- _TASK GOAL_
The answer is the set of lines that include "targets", copied from the data below.

=== Section Start ===

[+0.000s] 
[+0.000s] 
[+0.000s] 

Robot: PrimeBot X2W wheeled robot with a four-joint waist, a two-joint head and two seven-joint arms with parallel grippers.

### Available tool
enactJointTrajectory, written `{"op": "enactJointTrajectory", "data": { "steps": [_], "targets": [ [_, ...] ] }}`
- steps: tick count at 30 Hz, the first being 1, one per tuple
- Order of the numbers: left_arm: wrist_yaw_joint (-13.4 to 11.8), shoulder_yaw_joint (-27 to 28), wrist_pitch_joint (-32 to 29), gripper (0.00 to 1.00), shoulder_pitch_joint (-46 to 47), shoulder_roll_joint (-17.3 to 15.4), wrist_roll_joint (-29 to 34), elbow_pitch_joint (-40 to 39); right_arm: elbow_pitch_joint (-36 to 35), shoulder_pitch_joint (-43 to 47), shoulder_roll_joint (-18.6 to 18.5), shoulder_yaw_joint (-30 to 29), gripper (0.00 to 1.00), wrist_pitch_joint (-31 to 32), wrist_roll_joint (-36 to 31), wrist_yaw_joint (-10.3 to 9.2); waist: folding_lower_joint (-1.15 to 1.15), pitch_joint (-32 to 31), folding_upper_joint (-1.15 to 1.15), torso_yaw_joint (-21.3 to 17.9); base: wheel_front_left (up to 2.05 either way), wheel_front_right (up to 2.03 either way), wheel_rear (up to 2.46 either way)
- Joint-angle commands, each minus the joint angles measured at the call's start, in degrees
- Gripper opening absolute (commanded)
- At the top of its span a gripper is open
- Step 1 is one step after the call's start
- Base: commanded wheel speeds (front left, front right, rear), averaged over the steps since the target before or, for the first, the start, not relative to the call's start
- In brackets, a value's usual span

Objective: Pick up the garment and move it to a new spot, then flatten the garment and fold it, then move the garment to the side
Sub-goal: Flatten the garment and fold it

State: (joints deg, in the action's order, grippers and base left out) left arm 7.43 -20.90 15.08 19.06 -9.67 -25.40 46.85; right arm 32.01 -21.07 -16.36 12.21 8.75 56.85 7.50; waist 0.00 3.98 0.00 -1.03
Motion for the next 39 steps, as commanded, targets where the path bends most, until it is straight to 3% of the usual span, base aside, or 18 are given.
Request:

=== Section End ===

- _EXPECTED ANSWER_
enactJointTrajectory, written `{"op": "enactJointTrajectory", "data": { "steps": [_], "targets": [ [_, ...] ] }}`
Motion for the next 39 steps, as commanded, targets where the path bends most, until it is straight to 3% of the usual span, base aside, or 18 are given.

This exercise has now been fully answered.